Avec six bateaux par bord (et plusieurs canons de salut), le vent en poupe, le Musée des Falúas Reales d’Aranjuez rouvre ses portes. Ce bâtiment particulier rouvre après neuf mois de travaux et de restauration des bateaux eux-mêmes afin de les montrer « dans des conditions optimales de stabilité et de lecture historique », selon les mots du Patrimoine national. L’entrée de ce musée curieux, situé dans le Jardin du Prince et à proximité de l’Embarcadero Real, est comprise dans le billet d’entrée général du Palais d’Aranjuez.
Les étangs et les rivières étaient plus que des lieux de scènes bucoliques et d’escapades champêtres de la monarchie. Ils faisaient partie intégrante des loisirs et de la vie sociale de la cour. Ainsi, comme dans la Rome antique, ils servaient de cadre à des festivités, des fastes, des fêtes et des reconstitutions de batailles navales (naumaquies). Pour ça, on utilisait ces bateaux super détaillés et super décorés.

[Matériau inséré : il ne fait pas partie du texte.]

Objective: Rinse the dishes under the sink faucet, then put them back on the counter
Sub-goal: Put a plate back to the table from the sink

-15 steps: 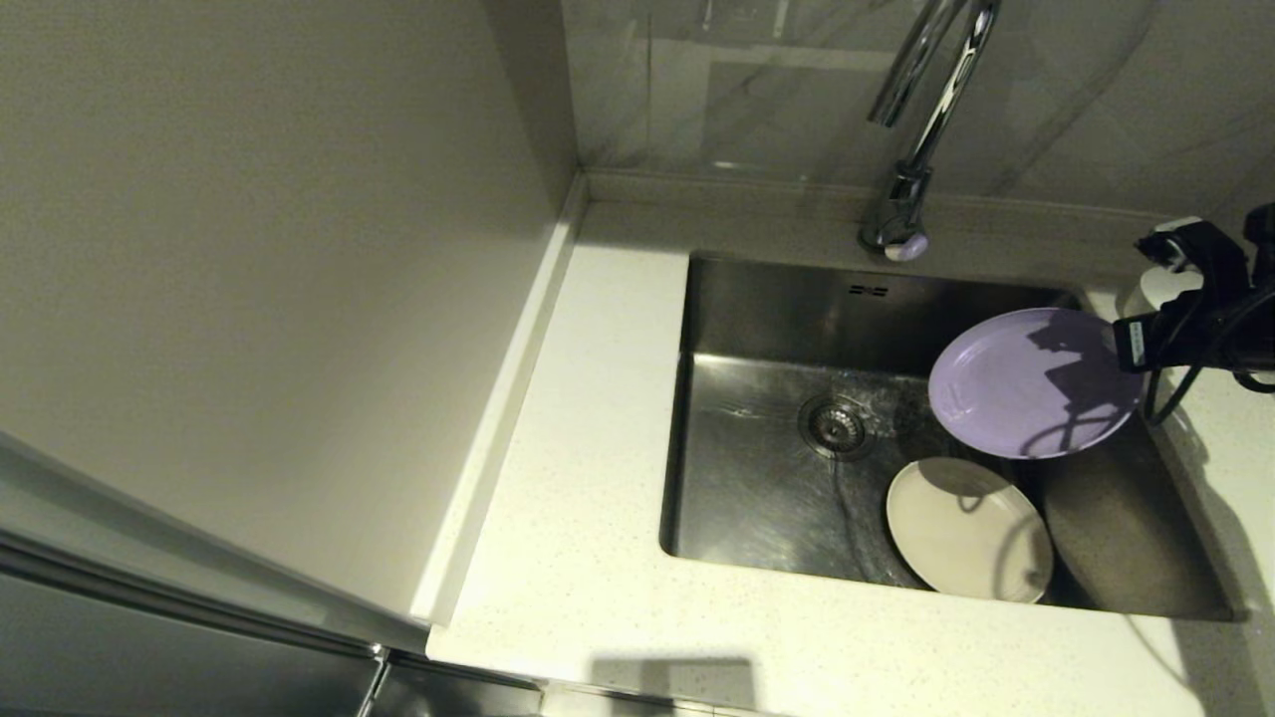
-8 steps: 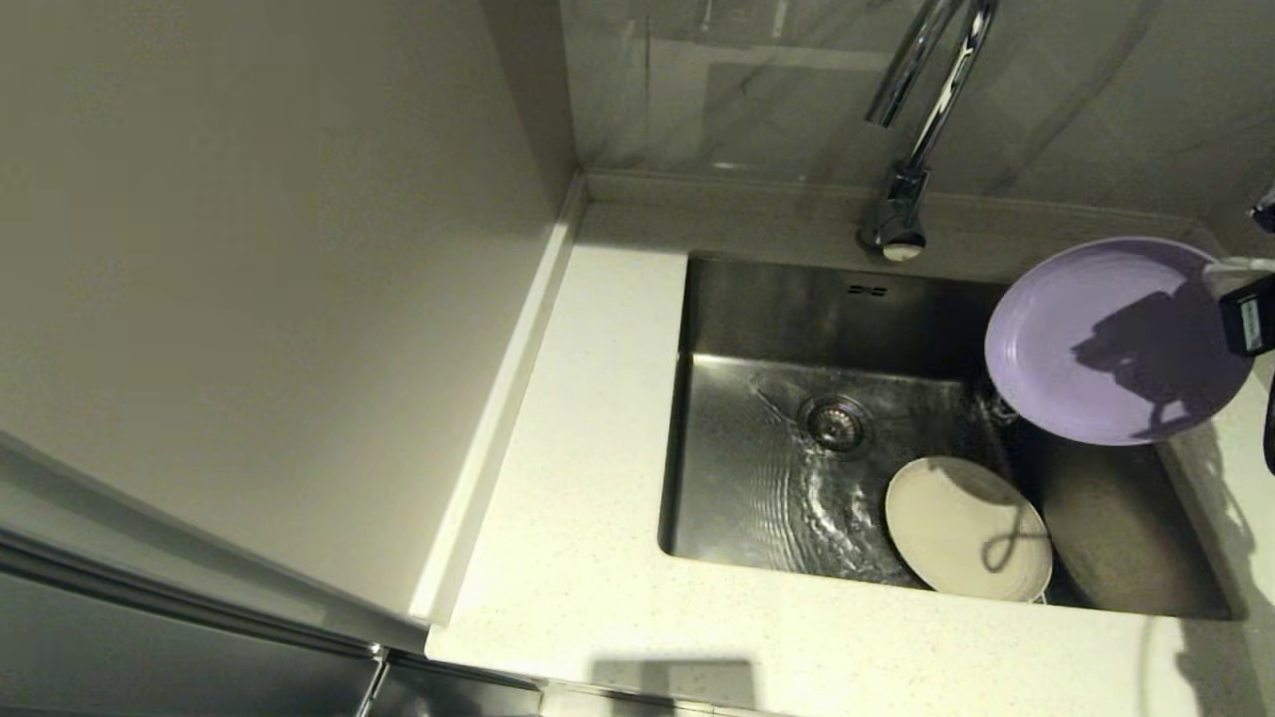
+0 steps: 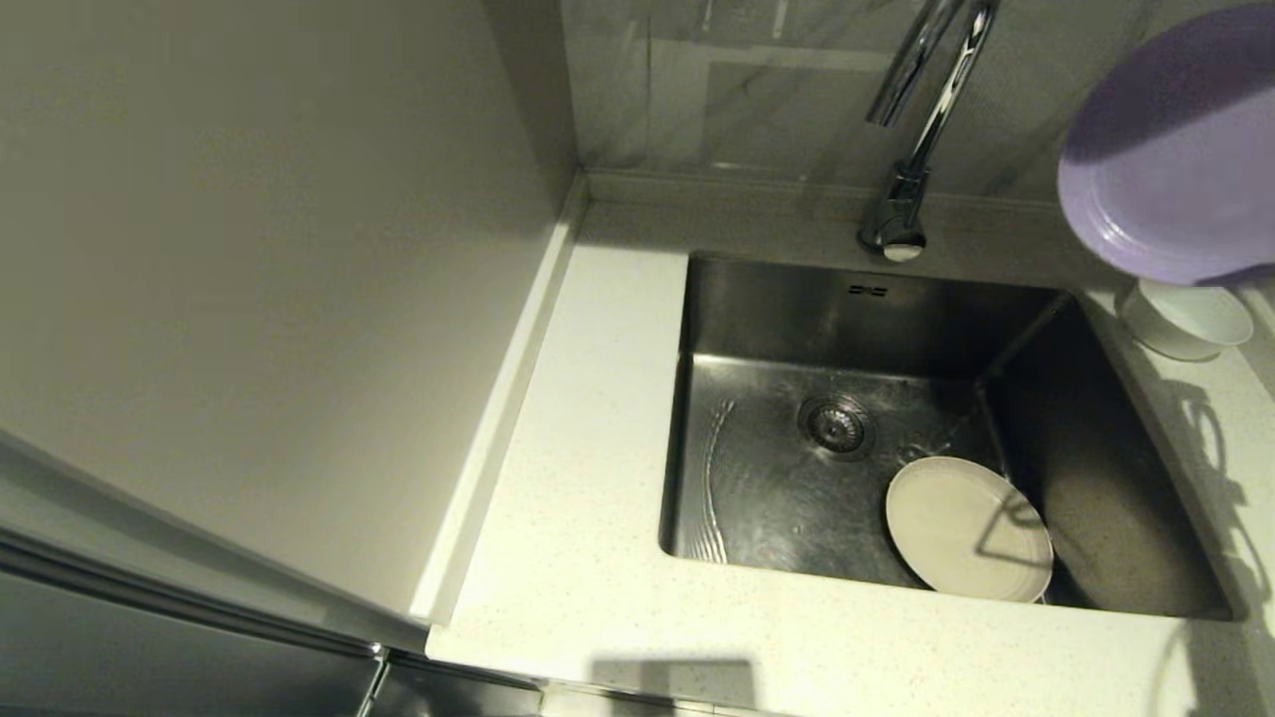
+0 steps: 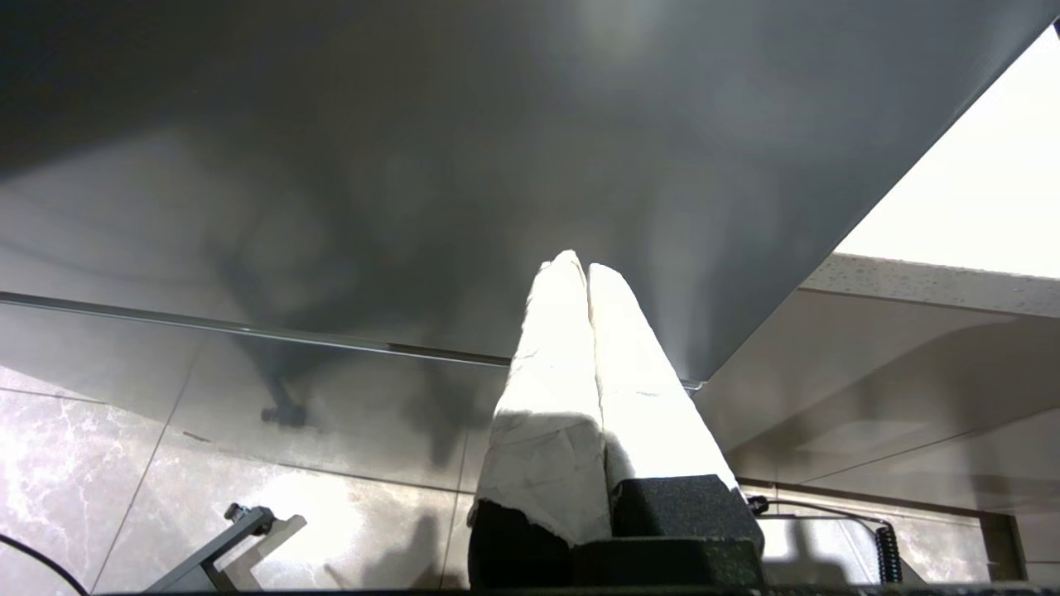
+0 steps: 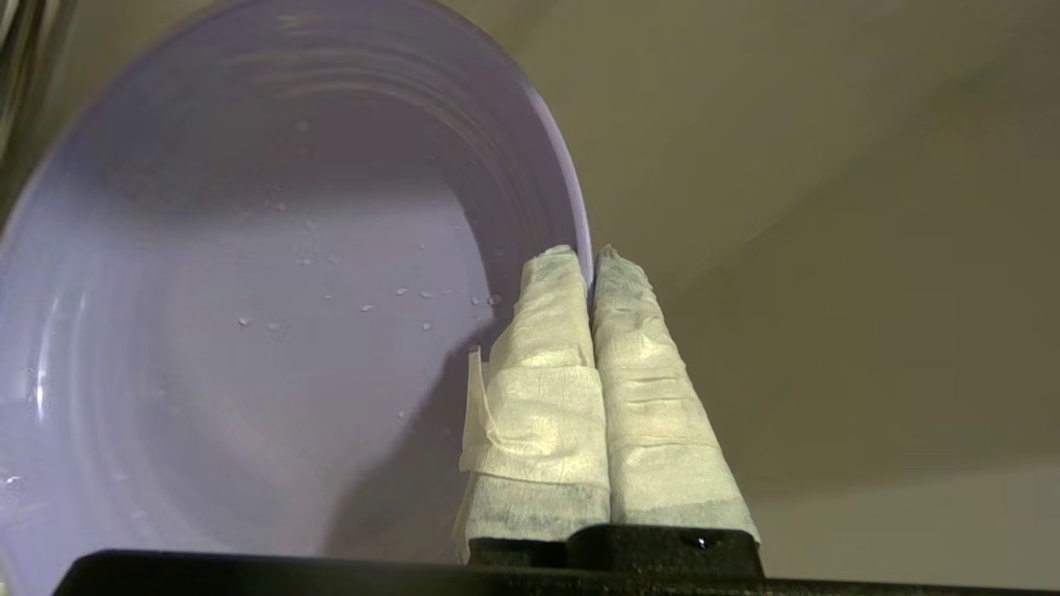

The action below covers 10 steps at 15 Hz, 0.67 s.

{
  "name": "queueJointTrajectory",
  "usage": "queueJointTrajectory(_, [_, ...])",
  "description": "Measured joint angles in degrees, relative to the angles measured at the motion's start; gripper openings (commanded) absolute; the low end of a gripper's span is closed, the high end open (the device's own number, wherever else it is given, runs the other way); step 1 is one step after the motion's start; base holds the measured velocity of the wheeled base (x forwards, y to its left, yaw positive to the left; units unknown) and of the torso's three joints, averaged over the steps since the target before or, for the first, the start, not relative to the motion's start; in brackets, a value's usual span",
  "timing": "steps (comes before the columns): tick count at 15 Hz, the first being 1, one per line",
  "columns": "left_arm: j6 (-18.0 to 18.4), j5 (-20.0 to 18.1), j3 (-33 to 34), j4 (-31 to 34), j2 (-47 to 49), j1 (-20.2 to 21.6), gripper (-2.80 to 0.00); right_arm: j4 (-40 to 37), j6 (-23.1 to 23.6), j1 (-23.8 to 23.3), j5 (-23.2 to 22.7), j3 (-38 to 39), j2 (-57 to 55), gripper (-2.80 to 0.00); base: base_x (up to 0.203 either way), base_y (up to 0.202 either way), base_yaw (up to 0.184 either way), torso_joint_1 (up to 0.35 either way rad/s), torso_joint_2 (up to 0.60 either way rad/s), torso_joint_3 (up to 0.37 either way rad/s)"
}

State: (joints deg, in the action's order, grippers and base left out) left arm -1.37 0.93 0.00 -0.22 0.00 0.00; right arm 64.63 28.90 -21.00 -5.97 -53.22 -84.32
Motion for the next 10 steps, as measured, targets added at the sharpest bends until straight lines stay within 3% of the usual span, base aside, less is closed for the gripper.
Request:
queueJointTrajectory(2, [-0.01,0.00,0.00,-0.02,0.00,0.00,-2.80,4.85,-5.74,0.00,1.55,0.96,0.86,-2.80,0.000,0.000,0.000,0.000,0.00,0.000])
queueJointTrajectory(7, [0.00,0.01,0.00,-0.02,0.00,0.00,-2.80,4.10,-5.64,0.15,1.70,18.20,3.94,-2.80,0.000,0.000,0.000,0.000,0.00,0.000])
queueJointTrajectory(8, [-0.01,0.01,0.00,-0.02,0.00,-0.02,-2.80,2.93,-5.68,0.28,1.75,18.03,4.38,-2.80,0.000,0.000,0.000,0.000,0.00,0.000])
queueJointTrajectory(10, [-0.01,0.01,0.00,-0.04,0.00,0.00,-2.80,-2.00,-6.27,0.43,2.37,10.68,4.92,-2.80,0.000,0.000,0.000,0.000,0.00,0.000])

Cet espace muséal, qui abrite aujourd’hui six chaloupes, a vu le jour à la fin du XIXe siècle, mais son avenir n’est pas ici : en 2027, la construction d’un nouveau musée va commencer, qui sera (encore plus) tourné vers le Tage « où les chaloupes pourront être admirées dans leur contexte naturel, l’endroit pour lequel elles ont été conçues », comme l’indique la note du Patrimoine national, et qui devrait ouvrir ses portes en 2028.

D’ici là, on peut profiter de la gondole dorée de Charles II (commandée à Naples en 1683), le plus ancien bateau de l’exposition et que le Patrimoine national qualifie de « plus spectaculaire ».
On peut aussi voir la faluya de Charles IV, construite dans le port de Carthagène et connue pour ses motifs héraldiques. Ou encore le bateau de plaisance de Ferdinand VII, qui a fait parler de lui , car il a été construit pour Marie-Isabelle de Bragance (la deuxième femme de Ferdinand VII) mais a finalement été utilisé par Marie-Christine de Bourbon (la quatrième et dernière femme du roi).
Vient ensuite le canoë en bois d’acajou d’Isabelle II (un bateau de Ferrol datant de 1859 et utilisé par Alphonse XII à la Casa de Campo), un autre bateau de la même reine, œuvre de José Tuduri de la Torre avec la dédicace « Mahón à sa reine ». Et pour finir, la chaloupe la plus récente, celle d’Alphonse XII, offerte par la ville de Ferrol en 1879 et que le monarque utilisait et promenait pendant ses étés à Saint-Sébastien.